▸ **TASK MATERIAL**

BEGIN

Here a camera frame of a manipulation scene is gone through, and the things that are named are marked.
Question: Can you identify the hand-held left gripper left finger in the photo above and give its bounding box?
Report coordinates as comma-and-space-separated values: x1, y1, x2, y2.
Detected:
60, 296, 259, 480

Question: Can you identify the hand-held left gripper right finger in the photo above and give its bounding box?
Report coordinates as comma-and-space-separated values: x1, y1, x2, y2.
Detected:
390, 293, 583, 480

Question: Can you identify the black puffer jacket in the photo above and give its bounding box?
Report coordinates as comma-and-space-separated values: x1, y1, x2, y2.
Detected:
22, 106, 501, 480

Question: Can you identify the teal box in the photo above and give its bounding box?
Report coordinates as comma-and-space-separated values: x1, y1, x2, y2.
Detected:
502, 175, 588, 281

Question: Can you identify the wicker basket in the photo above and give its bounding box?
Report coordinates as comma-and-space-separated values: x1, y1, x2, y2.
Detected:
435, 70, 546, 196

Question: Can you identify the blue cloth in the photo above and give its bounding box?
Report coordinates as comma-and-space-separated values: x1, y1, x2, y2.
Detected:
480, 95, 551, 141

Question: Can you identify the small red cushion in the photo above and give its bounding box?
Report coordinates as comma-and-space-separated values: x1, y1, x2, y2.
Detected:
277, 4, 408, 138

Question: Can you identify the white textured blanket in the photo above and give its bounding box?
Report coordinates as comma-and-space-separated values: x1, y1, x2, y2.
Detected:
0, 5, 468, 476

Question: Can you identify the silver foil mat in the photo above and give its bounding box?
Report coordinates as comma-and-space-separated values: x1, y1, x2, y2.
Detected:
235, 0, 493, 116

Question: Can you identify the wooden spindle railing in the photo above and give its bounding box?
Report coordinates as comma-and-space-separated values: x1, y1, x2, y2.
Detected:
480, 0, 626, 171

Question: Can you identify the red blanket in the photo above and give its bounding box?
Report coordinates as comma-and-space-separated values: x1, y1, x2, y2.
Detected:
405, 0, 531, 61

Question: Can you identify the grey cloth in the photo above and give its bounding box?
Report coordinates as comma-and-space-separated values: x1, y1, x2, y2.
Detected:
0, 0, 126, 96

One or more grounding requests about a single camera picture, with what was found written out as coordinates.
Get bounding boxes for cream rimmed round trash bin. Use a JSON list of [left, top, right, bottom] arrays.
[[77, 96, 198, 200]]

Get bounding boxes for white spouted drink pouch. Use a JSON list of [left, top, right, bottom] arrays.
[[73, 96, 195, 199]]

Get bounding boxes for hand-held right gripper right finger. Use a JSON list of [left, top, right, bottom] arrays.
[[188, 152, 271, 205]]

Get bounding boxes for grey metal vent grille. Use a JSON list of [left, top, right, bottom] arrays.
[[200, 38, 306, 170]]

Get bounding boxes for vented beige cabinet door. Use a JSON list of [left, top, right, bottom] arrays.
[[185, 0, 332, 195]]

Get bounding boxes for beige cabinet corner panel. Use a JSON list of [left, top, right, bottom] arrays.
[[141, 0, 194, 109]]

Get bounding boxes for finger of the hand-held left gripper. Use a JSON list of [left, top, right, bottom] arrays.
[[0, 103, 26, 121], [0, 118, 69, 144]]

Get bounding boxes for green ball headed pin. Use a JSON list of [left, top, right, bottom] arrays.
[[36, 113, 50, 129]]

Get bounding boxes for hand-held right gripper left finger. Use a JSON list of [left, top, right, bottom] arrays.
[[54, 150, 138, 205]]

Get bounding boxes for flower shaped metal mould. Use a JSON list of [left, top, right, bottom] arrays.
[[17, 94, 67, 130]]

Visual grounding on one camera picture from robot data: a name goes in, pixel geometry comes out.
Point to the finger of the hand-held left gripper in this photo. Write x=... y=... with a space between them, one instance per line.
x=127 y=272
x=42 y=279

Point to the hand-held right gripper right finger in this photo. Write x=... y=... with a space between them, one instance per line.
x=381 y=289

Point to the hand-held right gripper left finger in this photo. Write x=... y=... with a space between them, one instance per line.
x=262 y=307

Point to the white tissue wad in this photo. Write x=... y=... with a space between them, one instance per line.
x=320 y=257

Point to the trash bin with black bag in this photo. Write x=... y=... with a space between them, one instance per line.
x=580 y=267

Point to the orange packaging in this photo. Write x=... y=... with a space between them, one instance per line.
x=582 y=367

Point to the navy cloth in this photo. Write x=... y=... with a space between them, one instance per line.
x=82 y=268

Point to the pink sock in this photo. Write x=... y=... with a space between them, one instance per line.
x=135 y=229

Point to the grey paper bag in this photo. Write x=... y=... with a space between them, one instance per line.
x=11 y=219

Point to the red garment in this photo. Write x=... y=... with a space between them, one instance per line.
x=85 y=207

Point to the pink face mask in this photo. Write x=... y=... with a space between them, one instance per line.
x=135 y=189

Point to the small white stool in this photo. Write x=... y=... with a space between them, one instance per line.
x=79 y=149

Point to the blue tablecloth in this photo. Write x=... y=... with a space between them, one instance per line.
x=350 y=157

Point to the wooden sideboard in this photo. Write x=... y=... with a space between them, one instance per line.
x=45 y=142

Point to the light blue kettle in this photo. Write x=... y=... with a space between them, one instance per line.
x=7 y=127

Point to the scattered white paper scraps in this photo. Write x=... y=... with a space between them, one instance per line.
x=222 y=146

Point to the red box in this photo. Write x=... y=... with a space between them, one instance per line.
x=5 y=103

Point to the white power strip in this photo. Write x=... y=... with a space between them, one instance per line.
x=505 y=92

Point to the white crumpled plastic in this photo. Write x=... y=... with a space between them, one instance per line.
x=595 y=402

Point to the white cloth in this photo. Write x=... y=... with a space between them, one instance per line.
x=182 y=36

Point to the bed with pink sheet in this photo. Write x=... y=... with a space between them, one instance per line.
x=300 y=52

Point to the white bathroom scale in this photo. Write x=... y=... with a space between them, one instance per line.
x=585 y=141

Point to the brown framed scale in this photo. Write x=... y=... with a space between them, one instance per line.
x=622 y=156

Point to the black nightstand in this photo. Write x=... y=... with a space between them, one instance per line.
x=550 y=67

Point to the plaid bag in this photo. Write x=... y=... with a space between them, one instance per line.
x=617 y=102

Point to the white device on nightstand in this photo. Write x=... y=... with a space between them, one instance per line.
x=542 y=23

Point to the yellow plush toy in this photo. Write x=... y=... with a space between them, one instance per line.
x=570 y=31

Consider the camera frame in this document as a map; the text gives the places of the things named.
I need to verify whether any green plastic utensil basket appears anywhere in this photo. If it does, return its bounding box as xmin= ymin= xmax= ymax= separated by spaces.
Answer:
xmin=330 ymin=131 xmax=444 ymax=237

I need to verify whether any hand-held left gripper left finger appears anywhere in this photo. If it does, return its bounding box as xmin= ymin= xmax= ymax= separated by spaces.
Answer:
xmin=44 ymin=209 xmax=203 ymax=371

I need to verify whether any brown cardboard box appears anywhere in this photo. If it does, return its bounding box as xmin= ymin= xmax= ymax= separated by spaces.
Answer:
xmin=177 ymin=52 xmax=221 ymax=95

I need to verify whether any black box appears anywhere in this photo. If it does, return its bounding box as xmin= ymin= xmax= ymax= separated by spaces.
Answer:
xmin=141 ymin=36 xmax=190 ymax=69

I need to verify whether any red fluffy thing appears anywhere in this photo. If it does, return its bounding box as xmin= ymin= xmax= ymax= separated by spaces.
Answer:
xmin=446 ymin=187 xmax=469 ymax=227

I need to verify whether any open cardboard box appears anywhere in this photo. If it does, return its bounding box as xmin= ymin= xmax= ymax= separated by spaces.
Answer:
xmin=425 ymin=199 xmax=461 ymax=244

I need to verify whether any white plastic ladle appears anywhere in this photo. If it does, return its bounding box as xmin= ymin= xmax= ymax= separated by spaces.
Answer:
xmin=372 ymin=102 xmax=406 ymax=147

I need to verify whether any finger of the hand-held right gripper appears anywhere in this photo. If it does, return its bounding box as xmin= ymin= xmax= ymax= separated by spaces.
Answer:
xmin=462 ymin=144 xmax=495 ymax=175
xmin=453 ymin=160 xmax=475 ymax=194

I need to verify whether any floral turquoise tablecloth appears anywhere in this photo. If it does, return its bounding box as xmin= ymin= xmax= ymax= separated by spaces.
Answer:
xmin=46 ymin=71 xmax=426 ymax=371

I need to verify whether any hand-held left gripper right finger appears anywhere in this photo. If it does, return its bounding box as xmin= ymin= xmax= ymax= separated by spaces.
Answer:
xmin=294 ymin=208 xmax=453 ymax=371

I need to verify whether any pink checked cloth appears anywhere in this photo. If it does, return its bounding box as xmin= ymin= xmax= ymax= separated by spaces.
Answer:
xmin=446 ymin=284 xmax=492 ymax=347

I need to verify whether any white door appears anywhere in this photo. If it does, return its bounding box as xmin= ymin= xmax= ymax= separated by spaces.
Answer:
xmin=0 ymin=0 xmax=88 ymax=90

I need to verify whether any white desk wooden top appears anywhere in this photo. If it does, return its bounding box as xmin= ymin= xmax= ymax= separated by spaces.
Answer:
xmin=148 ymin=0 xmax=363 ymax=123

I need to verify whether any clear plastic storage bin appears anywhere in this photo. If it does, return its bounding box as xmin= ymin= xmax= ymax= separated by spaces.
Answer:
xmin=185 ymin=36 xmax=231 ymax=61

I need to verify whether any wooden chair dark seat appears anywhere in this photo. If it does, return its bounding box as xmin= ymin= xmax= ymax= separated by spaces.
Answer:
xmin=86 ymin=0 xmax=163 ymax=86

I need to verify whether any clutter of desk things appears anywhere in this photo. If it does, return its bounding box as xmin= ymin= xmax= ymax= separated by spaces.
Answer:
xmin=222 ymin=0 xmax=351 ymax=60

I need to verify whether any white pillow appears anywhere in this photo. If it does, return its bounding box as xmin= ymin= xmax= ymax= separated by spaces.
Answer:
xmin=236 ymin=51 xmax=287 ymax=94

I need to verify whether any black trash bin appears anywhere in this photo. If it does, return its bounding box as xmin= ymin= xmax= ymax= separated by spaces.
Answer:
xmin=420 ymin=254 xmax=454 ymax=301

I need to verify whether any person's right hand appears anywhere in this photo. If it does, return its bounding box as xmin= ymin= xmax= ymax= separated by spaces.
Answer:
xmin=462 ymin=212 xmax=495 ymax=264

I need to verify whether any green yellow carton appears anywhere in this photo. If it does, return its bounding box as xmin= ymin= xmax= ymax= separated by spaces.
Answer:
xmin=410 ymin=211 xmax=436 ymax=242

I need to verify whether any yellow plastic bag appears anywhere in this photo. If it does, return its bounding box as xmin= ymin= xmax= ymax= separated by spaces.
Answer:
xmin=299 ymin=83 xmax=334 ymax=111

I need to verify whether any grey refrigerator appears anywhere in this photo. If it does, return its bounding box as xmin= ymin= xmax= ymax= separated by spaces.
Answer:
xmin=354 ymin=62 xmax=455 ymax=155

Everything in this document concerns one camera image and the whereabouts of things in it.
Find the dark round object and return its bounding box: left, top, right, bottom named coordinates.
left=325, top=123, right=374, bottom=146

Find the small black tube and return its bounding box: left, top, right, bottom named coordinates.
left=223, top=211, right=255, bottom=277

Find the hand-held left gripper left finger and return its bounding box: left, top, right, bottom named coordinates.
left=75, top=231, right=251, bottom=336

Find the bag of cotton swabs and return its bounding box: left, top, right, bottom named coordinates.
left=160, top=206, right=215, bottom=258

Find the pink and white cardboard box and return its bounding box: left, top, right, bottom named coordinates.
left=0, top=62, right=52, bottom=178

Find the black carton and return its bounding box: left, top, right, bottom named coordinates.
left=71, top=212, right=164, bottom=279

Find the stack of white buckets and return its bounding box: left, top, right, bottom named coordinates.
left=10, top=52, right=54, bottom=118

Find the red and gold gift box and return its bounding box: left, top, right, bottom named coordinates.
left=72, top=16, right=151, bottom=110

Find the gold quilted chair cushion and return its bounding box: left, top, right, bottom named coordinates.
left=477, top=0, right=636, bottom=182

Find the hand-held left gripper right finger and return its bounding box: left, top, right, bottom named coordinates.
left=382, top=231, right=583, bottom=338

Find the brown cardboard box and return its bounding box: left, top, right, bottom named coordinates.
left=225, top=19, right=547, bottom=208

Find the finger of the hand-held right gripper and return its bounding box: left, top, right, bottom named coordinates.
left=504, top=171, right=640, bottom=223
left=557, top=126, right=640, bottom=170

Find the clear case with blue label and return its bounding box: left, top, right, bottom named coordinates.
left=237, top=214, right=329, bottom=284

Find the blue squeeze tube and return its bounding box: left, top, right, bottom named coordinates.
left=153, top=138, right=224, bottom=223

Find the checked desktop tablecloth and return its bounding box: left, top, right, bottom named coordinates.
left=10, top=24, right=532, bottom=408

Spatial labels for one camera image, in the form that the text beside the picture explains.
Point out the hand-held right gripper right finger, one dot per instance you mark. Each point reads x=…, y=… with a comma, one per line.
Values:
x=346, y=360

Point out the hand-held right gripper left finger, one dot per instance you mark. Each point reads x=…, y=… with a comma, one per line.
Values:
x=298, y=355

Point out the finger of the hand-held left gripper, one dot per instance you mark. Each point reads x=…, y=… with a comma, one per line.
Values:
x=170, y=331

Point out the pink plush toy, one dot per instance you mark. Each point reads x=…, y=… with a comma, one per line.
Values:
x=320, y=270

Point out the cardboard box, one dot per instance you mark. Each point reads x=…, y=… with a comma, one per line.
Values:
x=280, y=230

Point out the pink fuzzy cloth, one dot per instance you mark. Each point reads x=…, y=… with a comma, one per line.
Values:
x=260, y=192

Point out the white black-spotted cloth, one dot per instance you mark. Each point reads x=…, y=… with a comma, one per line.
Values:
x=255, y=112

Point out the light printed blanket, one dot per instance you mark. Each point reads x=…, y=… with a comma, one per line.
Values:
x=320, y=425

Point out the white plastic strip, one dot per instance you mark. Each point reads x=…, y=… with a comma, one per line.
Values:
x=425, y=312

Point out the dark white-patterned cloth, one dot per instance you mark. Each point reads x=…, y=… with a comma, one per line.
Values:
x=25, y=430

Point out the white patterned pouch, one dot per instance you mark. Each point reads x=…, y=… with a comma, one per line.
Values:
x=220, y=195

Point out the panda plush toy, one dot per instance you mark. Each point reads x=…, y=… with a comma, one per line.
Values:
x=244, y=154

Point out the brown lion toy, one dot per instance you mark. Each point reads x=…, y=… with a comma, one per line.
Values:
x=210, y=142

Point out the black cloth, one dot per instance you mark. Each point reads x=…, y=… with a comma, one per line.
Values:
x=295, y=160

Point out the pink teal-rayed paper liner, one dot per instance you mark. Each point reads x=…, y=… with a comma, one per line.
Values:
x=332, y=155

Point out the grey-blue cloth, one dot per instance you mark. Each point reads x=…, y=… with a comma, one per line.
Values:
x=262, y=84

END

▸ **ACTION ITEM**
The result should be the lines from the line with "Point out the pink teal-rayed" to the last line of the material, returned exactly and without any other line.

▸ **YOUR SOLUTION**
Point out the pink teal-rayed paper liner, one dot per instance you mark. Each point reads x=…, y=… with a comma, one per line.
Values:
x=332, y=155

Point out the grey-blue cloth, one dot per instance you mark. Each point reads x=…, y=… with a comma, one per line.
Values:
x=262, y=84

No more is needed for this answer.